Here I moved some keywords around to see if it could help compression.
"compression,data compression" have been swapped -> "data compression,compression"
This brings the second occurrence of "compression" closer to the first one, visually there's no difference, and effectively the references to "compression" have the same costs: 14 bits be it 17 or 12 bytes away ( (12,17) and  (12,12) in defdb), but the reference to "ta " (end of "data " duplicated from "meta ") costs one bit less ( (3,42) vs  (3,30)) this unfortunately did not appear since both 13/3 and 12/3 give a value greater or equal to 4 and strictly lower than 5 leading to the green color, nevertheless a good move.
"zip" has moved closer to "7zip", "zip,rar,ace,7zip" -> "rar,ace,zip,7zip", this time the "zip," found at the end of 7zip is a bit darker and it costs effectively 1 bit less ( (4,13) vs  (4,5)), good move.

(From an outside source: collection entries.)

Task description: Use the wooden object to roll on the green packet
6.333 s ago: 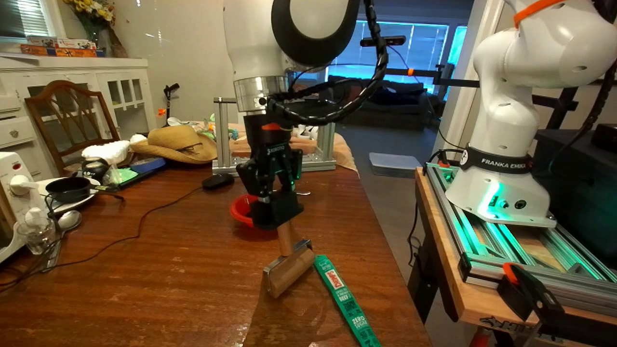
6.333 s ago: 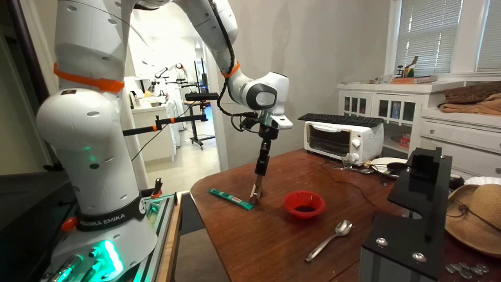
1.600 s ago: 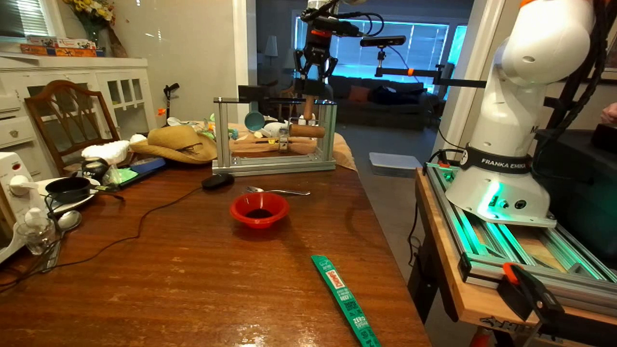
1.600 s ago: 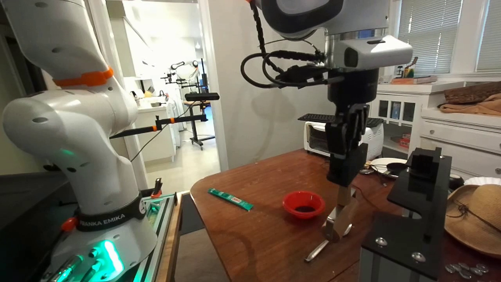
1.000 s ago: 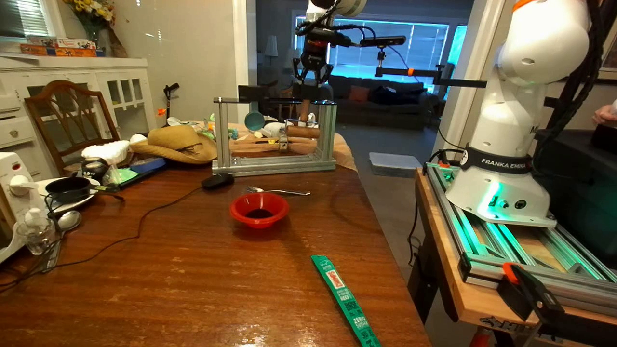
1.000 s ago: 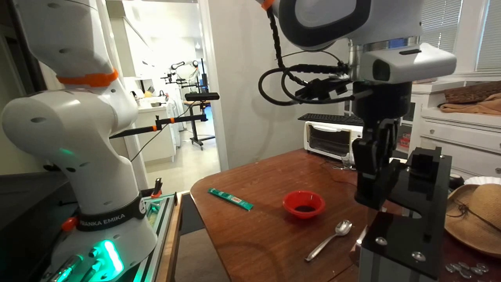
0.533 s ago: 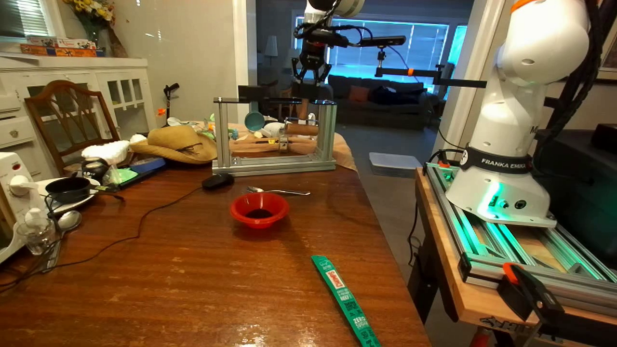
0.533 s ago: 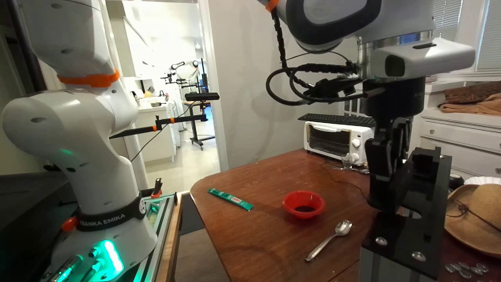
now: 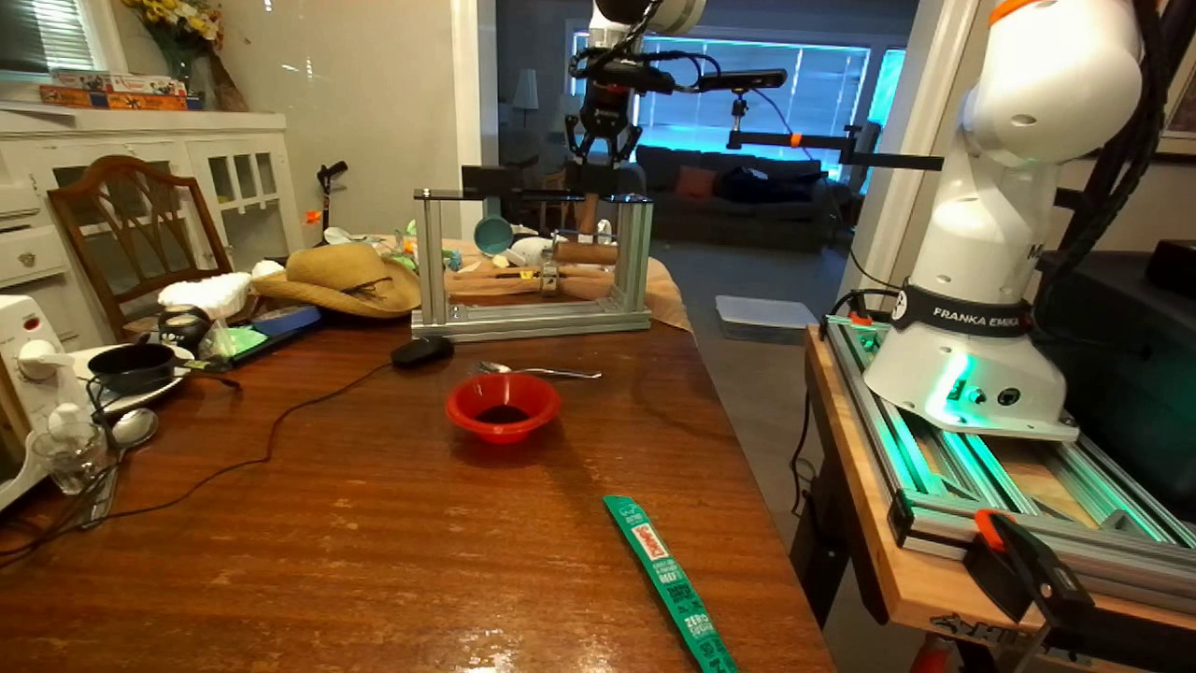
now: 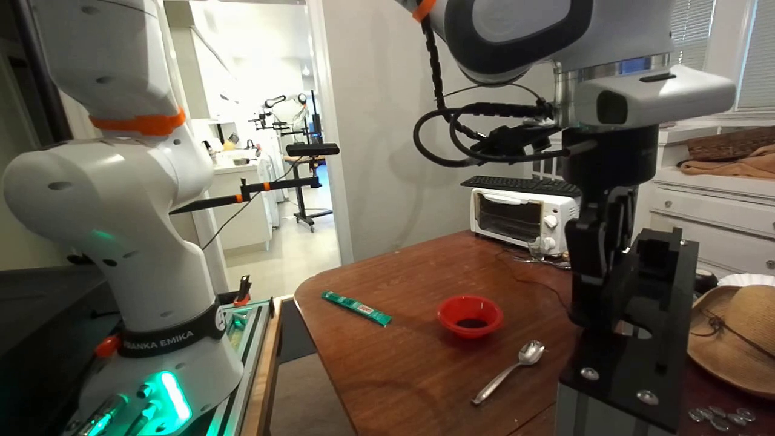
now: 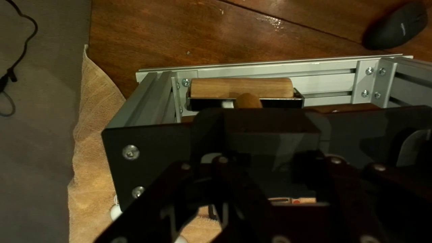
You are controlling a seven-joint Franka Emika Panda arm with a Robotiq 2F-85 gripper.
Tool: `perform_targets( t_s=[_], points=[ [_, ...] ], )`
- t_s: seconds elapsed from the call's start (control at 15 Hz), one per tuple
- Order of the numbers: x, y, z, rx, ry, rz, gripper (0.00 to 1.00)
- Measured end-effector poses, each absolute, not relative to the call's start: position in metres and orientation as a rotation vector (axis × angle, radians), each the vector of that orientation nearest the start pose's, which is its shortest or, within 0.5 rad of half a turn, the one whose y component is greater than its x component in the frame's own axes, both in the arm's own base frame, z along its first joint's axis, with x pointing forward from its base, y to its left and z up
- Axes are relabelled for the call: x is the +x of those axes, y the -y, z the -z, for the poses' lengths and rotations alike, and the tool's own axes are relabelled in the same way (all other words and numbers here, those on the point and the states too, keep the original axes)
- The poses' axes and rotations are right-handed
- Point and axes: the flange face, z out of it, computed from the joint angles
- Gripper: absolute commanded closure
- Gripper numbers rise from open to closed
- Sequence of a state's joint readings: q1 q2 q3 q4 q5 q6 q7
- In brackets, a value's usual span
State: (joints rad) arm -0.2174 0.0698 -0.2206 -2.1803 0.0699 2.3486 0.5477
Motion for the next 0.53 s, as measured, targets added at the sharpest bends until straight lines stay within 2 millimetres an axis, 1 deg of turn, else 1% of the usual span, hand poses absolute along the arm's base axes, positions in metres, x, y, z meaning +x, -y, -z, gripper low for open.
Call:
perform_targets(
  t_s=[0.27,0.53],
  points=[
    [0.5047,0.2361,-0.3637,-2.699,-1.526,0.149,0.78],
    [0.5071,0.243,-0.3649,-2.711,-1.513,0.161,0.78]
  ],
)
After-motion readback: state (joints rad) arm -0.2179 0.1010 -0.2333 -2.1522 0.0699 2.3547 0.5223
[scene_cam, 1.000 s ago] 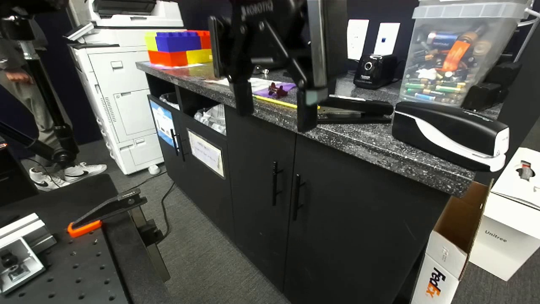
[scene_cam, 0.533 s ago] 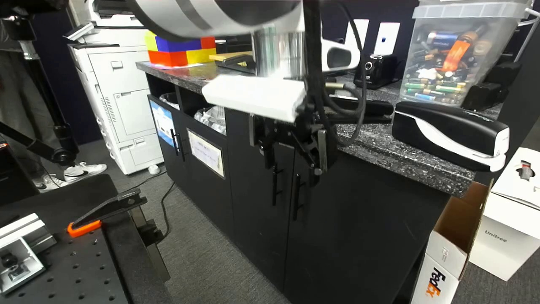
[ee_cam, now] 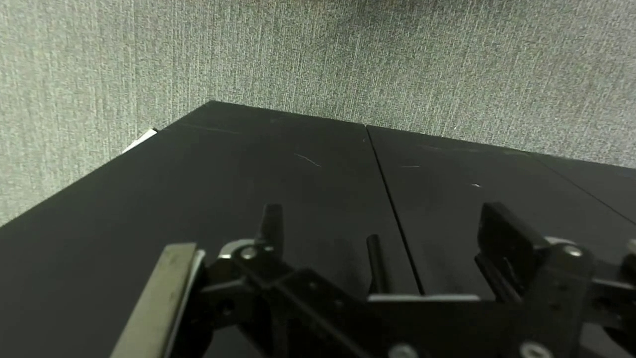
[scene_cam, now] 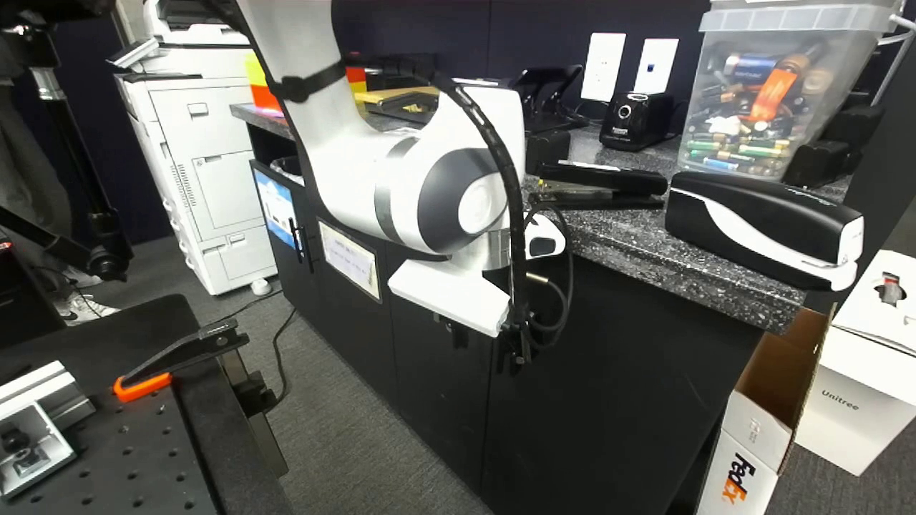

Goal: Open the right door of the cabinet on the right

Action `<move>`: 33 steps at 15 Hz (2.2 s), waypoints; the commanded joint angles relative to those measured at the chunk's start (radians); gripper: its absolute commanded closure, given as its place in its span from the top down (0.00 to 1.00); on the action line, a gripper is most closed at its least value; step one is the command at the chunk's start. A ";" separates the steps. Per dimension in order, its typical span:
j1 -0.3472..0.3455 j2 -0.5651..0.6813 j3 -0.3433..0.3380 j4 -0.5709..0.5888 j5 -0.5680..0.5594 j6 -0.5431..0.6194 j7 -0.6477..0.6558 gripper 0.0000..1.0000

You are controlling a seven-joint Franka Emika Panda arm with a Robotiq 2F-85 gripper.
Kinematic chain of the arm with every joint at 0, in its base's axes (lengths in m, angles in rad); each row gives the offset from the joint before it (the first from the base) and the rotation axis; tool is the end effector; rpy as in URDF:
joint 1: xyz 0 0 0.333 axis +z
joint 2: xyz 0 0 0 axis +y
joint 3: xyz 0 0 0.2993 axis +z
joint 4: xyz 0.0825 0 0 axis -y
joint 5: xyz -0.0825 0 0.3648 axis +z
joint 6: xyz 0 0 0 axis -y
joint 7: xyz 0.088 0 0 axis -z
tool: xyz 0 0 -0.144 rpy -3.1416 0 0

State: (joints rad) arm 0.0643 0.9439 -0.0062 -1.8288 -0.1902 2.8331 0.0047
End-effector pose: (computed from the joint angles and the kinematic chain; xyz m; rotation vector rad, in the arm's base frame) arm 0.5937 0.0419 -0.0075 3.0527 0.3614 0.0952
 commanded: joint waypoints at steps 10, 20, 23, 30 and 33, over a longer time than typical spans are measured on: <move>0.219 0.127 -0.178 0.043 0.015 0.317 0.052 1.00; 0.258 0.178 -0.210 -0.019 0.137 0.692 -0.038 0.49; 0.254 0.184 -0.202 -0.024 0.161 0.714 -0.064 0.27; 0.235 0.163 -0.165 -0.027 0.149 0.639 -0.089 0.05; 0.115 0.085 -0.029 -0.088 0.068 0.534 -0.092 0.05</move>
State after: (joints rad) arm 0.2709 1.1039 -0.1749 -1.8425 -0.0554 3.4433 -0.0544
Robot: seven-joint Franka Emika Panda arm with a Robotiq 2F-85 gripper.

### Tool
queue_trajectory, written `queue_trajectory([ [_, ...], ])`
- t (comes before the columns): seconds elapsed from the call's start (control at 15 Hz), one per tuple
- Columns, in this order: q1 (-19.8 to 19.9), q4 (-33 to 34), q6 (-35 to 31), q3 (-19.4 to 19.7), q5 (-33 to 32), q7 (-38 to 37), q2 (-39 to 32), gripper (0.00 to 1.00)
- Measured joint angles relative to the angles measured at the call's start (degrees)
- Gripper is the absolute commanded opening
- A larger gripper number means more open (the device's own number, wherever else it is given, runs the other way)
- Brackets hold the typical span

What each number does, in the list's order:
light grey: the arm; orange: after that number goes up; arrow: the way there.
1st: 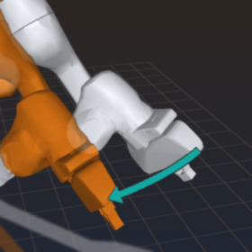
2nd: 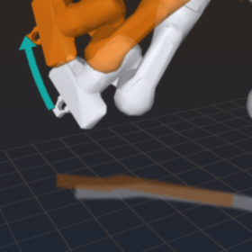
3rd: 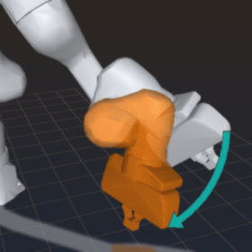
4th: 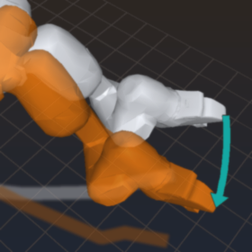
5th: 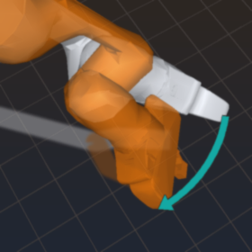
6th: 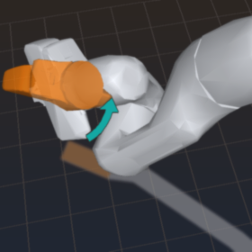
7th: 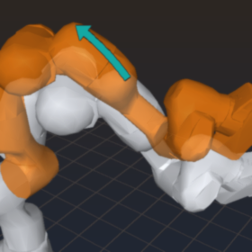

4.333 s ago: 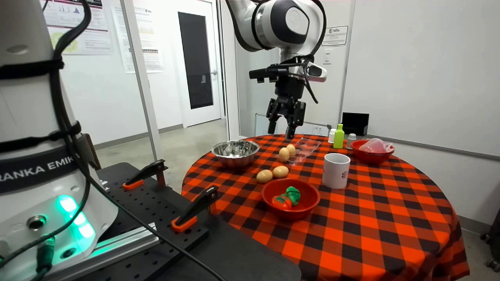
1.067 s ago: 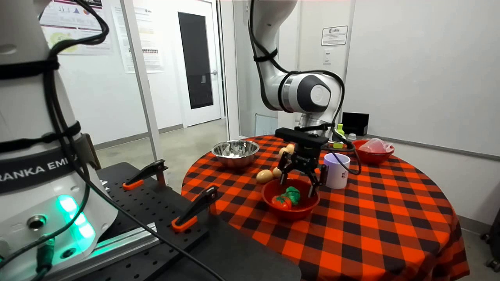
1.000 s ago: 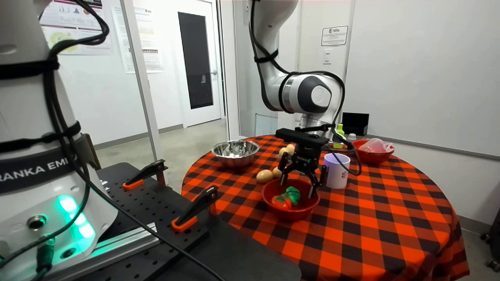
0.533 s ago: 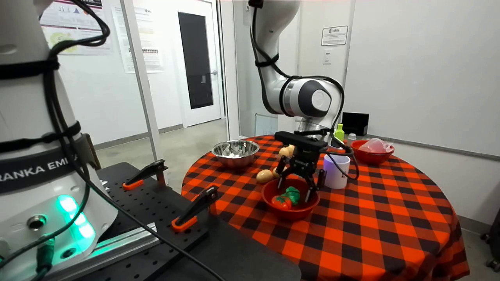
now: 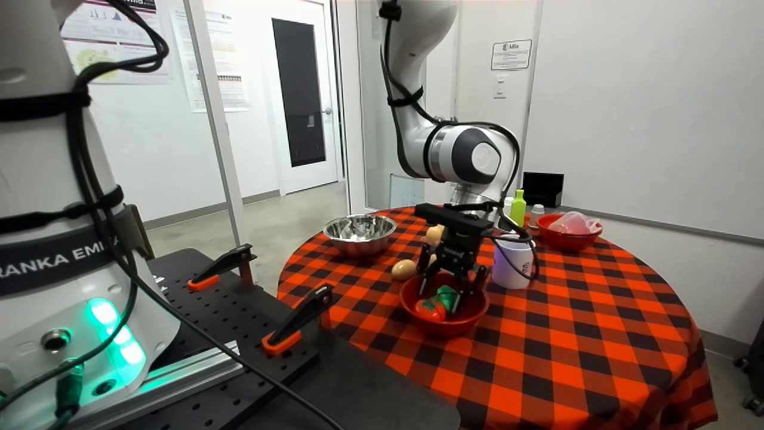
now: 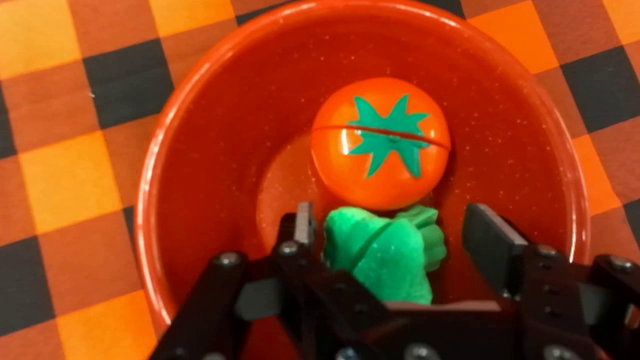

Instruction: Take the broccoli out of the bowl and put it on the table

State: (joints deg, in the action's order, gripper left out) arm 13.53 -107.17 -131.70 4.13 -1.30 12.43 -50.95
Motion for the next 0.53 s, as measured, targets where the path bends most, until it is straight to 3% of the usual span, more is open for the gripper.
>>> queue_trajectory([
  [0.53, 0.1, 1.4, 2.3, -0.1, 0.2, 0.0, -0.4, 0.49],
])
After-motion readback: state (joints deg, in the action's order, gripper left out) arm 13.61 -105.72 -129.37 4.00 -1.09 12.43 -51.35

"paq" has moved to the end of the paqx series, "paq,paq6,paq7,paq8,paq9" -> "paq6,paq7,paq8,paq9,paq", this led to more regular back references ( (4,4)... (4,5)... (4,5)... (4,5) vs  (4,5)... (4,5)... (4,5)... (4,5)) but no saving at all.
So far it looks like the compressed stream sizes should differ by 2 bits... and the tricky thing is that it's not the case, the second one is 3 bits shorter (and due to byte rounding an entire byte less). Huh?! How is that possible?
Notice that the first block header is a bit shorter (h.size is the block header size) in sample-b.gz 597 vs 598 bits, something has changed in-there! Only a few distances have changed, let's take a look to the number of occurrences of the LZ match distance component (a and b columns, respectively sample-a.gz and sample-b.gz):
Picolo:gzsample Fred$ defdb sample-a.gz
T Boundary Tokens h.size b.size
2 0 4096 598 46880
2 6e0c 801 529 10059
56939 bits long (2 blocks)
Picolo:gzsample Fred$ defdb sample-b.gz
T Boundary Tokens h.size b.size
2 0 4096 597 46877
2 6e0c 801 529 10059
56936 bits long (2 blocks)
More header analysis to come... did not really expect this one to be that complicated.
Code Range a b
d_00  3 3
d_01  3 3
d_03  7 6 ",paq" (4,4) gone
d_04 [5-6] 15 17 ",paq" (4,5) added, "zip," (4,5) added
d_05 [7-8] 6 6
d_06 [9-12] 26 27 "compression," (12,12) added
d_07 [13-16] 29 28 "zip," (4,13) gone
d_08 [17-24] 54 53 "compression," (12,17) gone
d_09 [25-32] 49 50 "ta " (3,30) added
d_10 [33-48] 72 71 "ta " (3,42) gone
Rule #2 move similar words closer together to reduce the distance cost in the LZSS pair.
UglifyJS2 apparently does some basic stuff like counting character frequency but still struggles with gzip compression, I think gzthermal and defdb could pave the way to overcome this type of problem.